- Opening Delimiter -

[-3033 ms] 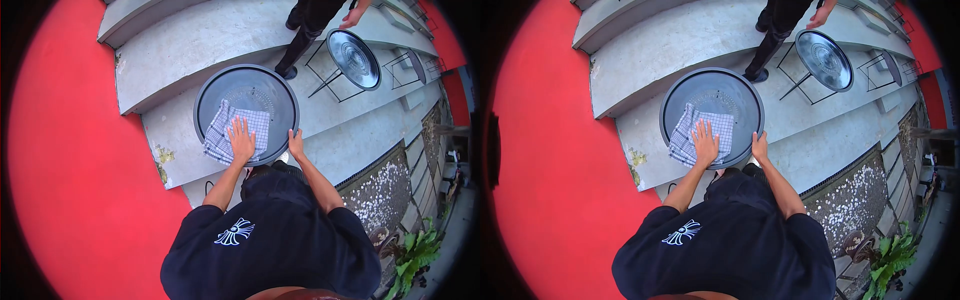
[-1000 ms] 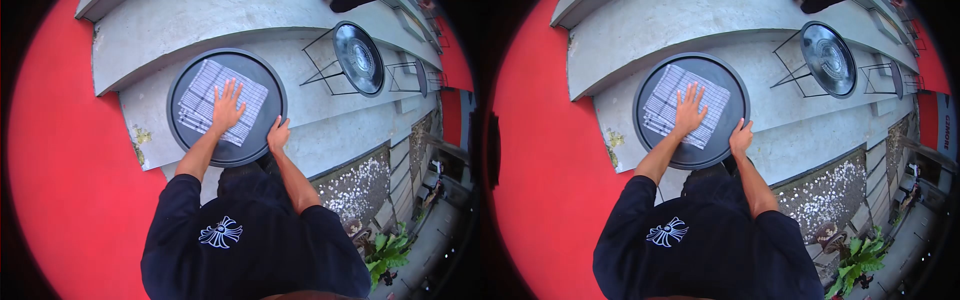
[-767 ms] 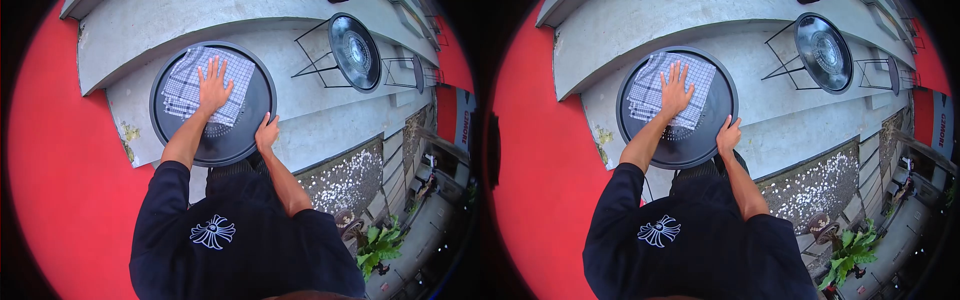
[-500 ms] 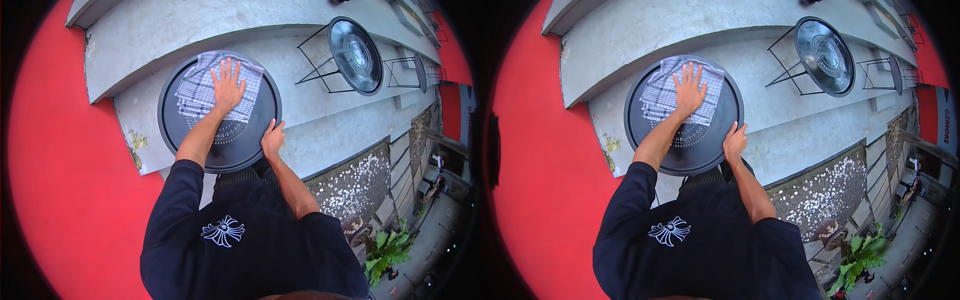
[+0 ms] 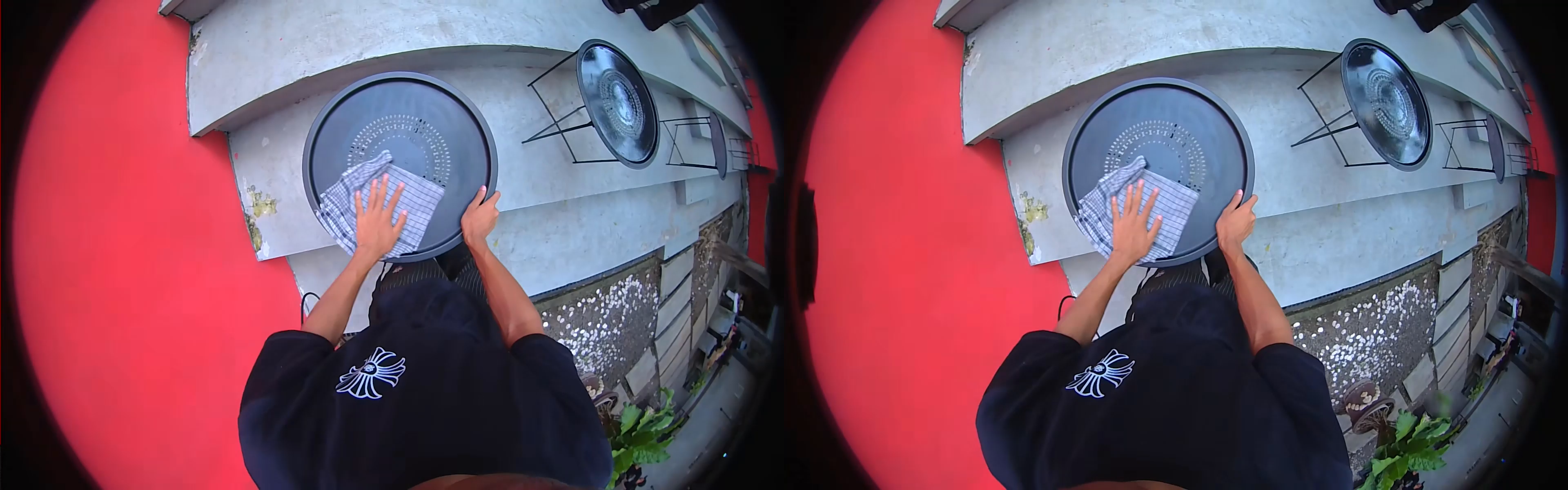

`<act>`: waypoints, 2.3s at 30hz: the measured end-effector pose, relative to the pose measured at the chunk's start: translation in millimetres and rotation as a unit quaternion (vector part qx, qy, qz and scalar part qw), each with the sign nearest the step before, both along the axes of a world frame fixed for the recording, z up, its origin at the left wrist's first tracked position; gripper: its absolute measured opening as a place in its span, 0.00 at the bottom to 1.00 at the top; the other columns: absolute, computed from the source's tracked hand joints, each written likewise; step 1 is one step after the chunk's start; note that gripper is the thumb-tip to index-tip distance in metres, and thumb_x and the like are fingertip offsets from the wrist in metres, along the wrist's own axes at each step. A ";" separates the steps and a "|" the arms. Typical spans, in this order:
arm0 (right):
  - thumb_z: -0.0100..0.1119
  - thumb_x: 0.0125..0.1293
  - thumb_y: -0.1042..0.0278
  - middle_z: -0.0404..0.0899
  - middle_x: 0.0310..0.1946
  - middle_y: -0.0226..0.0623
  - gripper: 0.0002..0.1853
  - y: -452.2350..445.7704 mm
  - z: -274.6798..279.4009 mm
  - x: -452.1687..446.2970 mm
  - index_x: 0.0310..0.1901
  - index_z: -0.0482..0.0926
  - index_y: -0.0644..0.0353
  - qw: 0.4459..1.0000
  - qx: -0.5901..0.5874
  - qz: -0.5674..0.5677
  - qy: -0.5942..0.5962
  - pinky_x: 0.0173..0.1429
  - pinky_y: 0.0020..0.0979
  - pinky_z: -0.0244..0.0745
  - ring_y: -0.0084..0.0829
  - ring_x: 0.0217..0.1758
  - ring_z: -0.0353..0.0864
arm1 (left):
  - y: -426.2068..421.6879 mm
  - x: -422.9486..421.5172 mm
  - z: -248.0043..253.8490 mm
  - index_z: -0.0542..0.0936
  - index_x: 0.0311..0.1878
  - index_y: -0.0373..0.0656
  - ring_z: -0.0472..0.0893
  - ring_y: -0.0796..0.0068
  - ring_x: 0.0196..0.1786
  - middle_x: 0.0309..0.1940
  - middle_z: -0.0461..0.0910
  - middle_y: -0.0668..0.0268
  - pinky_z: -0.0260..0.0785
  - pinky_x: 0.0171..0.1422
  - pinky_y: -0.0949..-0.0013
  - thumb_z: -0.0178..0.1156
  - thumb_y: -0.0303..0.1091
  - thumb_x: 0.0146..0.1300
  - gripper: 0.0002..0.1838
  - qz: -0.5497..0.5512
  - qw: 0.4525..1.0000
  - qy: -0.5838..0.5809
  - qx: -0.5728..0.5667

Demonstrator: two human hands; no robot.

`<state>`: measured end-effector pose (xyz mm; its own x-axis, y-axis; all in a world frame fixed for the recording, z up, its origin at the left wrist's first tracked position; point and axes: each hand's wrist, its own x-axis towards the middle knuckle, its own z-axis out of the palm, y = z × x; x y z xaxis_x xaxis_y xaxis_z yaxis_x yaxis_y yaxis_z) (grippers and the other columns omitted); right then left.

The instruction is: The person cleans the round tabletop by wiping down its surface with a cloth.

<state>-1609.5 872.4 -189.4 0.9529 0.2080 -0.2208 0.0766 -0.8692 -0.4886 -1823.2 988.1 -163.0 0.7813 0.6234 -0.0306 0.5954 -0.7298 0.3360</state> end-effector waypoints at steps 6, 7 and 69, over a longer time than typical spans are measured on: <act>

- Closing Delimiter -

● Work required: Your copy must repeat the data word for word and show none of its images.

● Solution:
[-3033 ms] 
[-1000 ms] 
[-767 ms] 
[-500 ms] 
[+0 ms] 

`<act>`: waypoints, 2.3s at 30hz: the measured end-effector pose, relative to the pose measured at the chunk's start: translation in millimetres and rotation as a unit quaternion (vector part qx, qy, qz and scalar part qw), each with the sign nearest the step before, both along the axes of a world frame fixed for the recording, z up, its origin at the left wrist's first tracked position; gripper: its absolute measured opening as a place in its span, 0.00 at the bottom to 1.00 at the top; the other columns: absolute, computed from the source's tracked hand joints, each written likewise; step 1 is one step after the chunk's start; note that gripper is the thumb-tip to index-tip distance in metres, and thumb_x and the like are fingertip offsets from the wrist in metres, along the wrist's own axes at each step. A ";" separates the steps and a "|" the arms. Typical spans, in this order:
arm0 (right):
  - thumb_z: -0.0100..0.1119
  - thumb_x: 0.0125..0.1293
  - thumb_y: -0.1042..0.0278
  - middle_z: -0.0404..0.0899
  - middle_x: 0.0310..0.1946
  - middle_y: -0.0226..0.0623
  - gripper: 0.0002..0.1853
  - y: -452.2350..445.7704 mm
  - z: -274.6798..279.4009 mm
  - x: -452.1687..446.2970 mm
  - index_x: 0.0310..0.1901
  - index_z: -0.0482..0.0926
  - index_y: -0.0644..0.0353
  - qw: 0.4459..1.0000
  - qx: -0.5901..0.5874
  - qz: -0.5674..0.5677
  - qy: -0.5942..0.5962
  - pinky_x: 0.0173..0.1429
  - pinky_y: 0.0020..0.0979
  - pinky_z: -0.0244..0.0745
  - ring_y: -0.0084..0.0829
  - ring_x: 0.0217..0.1758
  - ring_z: -0.0353..0.0864
arm1 (left):
  - y: -426.2068..421.6879 mm
  - x: -422.9486..421.5172 mm
  - z: -248.0043..253.8490 mm
  - index_z: -0.0542..0.0936
  - index_x: 0.0311..0.1878
  - index_y: -0.0373..0.0656
  - ring_z: -0.0472..0.0893
  - ring_y: -0.0796..0.0068
  - ring_x: 0.0196..0.1786
  - middle_x: 0.0309..0.1940
  - middle_z: -0.0461..0.0910
  - middle_y: -0.0668..0.0268
  - pinky_z: -0.0260..0.0785
  - pinky_x: 0.0171..0.1422
  - pinky_y: -0.0949..-0.0013
  - thumb_z: -0.0178..0.1156
  - thumb_y: -0.0303..0.1091
  - thumb_x: 0.0146..0.1300
  - gripper: 0.0002..0.1838
  - qz: -0.5497..0.5512
  - qw: 0.4525..1.0000
  - qy: -0.5838..0.5809
  - qx: -0.5728..0.5667

Demonstrator: two human hands; no robot.

`<state>`: measured end-effector pose (xyz mm; its own x-axis, y-axis; all in a world frame fixed for the recording, z up, its origin at the left wrist's first tracked position; point and axes: each hand's wrist, its own x-axis towards the middle knuckle, its own z-axis out of the palm, y = z × x; x y z xaxis_x xaxis_y xaxis_z yaxis_x yaxis_y yaxis_z) (grippers and the other columns omitted); right then left.

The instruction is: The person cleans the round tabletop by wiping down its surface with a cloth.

<state>-1609.5 872.4 -189.4 0.9529 0.2080 -0.2208 0.0766 -0.8692 -0.4886 -1823.2 988.1 -163.0 0.7813 0.6234 -0.0306 0.5954 -0.7298 0.3360</state> end-effector waypoints at steps 6, 7 and 69, over a longer time than typical spans are measured on: <act>

For this exercise, the answer is now complete.